» Task goal: Provide a character-exact reproduction of the lines from the line with "--target mandarin orange" to the end of the entries.

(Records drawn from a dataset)
━━━━━━━━

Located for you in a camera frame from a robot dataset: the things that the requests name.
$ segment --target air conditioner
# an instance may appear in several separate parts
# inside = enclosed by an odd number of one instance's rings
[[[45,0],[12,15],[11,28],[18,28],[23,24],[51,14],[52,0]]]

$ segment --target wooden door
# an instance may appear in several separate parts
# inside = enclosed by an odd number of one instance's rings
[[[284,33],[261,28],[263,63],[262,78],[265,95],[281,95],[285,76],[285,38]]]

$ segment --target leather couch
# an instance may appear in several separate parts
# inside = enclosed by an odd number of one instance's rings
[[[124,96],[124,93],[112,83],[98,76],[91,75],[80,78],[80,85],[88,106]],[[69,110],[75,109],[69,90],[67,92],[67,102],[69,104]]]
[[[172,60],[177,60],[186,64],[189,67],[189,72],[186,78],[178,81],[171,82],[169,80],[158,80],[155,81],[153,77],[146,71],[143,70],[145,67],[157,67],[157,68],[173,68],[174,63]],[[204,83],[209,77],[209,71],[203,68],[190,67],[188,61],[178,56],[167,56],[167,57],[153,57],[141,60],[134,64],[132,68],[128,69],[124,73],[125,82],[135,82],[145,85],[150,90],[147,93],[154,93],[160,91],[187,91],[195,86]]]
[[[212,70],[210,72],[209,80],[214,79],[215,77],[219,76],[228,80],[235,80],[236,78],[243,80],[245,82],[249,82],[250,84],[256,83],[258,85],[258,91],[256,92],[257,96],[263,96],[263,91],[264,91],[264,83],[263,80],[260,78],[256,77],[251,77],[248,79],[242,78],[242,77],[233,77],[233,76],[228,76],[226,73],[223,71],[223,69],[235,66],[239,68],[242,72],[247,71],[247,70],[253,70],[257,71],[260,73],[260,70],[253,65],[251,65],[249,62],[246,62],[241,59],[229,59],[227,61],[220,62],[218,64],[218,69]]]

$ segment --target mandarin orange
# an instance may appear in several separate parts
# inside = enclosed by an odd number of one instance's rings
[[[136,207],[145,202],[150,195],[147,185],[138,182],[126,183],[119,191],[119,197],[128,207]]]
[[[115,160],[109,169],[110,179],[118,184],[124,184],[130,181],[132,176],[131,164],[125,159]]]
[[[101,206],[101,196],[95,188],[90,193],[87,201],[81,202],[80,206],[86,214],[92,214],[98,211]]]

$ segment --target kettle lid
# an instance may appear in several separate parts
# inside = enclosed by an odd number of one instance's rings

━━━━━━━━

» Exercise output:
$ segment --target mandarin orange
# an instance may appear in several separate parts
# inside = enclosed by an odd number of one instance's rings
[[[136,207],[145,202],[150,195],[147,185],[138,182],[126,183],[119,191],[119,197],[128,207]]]
[[[115,160],[109,169],[110,179],[118,184],[124,184],[130,181],[132,176],[131,164],[125,159]]]
[[[101,206],[101,196],[95,188],[90,193],[87,201],[81,202],[80,206],[86,214],[92,214],[98,211]]]

$ segment --target kettle lid
# an instance may appear in several separate parts
# inside = enclosed by an odd number of one instance's rings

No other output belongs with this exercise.